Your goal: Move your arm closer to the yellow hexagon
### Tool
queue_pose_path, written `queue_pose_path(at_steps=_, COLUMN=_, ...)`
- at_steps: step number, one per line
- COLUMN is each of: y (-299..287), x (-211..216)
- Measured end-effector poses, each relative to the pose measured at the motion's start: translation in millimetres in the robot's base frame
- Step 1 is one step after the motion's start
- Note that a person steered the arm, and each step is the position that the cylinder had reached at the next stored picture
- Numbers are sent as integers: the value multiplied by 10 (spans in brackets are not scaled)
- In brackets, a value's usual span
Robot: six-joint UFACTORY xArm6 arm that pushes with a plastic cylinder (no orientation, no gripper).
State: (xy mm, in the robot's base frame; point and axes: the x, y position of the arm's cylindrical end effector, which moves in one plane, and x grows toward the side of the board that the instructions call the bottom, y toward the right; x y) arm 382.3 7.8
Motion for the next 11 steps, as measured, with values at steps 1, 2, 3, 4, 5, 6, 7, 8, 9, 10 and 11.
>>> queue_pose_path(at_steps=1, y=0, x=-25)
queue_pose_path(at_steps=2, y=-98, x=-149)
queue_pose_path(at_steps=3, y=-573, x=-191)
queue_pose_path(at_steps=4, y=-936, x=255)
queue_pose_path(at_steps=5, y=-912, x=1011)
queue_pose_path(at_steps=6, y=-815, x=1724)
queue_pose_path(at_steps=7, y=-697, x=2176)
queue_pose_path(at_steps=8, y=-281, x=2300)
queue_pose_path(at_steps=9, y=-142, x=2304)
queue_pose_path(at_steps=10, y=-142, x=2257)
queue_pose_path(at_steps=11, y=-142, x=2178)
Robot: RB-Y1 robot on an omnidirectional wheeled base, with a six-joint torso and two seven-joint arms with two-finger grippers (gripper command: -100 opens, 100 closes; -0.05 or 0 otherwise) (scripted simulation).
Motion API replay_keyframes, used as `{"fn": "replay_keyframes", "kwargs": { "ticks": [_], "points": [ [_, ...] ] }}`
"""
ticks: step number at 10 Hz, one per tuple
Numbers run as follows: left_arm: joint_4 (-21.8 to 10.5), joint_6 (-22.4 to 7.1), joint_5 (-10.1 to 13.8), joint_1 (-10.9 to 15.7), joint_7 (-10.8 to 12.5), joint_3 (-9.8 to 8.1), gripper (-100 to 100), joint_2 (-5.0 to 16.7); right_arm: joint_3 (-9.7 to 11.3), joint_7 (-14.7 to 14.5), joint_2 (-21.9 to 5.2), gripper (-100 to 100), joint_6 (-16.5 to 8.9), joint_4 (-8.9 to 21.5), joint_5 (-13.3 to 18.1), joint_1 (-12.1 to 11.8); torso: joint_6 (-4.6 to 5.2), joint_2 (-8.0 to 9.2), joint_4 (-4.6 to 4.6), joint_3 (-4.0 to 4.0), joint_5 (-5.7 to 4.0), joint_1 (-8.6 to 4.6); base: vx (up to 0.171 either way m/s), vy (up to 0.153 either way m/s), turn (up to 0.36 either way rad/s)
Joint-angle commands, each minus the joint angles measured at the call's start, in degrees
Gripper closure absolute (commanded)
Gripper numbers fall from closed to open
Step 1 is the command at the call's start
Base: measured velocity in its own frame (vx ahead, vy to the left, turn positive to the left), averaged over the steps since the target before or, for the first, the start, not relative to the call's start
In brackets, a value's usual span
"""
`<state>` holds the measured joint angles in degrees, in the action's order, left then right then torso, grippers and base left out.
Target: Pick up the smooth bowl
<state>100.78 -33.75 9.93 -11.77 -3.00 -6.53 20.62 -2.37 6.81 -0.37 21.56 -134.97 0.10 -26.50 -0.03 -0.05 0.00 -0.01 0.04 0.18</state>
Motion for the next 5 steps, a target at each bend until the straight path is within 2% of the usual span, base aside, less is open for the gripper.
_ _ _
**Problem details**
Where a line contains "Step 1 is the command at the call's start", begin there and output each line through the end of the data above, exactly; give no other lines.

**Reply to the exercise**
Step 1 is the command at the call's start
Base: measured velocity in its own frame (vx ahead, vy to the left, turn positive to the left), averaged over the steps since the target before or, for the first, the start, not relative to the call's start
In brackets, a value's usual span
"""
`<state>` holds the measured joint angles in degrees, in the action's order, left then right then torso, grippers and base left out.
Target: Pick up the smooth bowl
<state>100.78 -33.75 9.93 -11.77 -3.00 -6.53 20.62 -2.37 6.81 -0.37 21.56 -134.97 0.10 -26.50 -0.03 -0.05 0.00 -0.01 0.04 0.18</state>
Motion for the next 5 steps, a target at each bend until the straight path is within 2% of the usual span, base aside, less is open for the gripper.

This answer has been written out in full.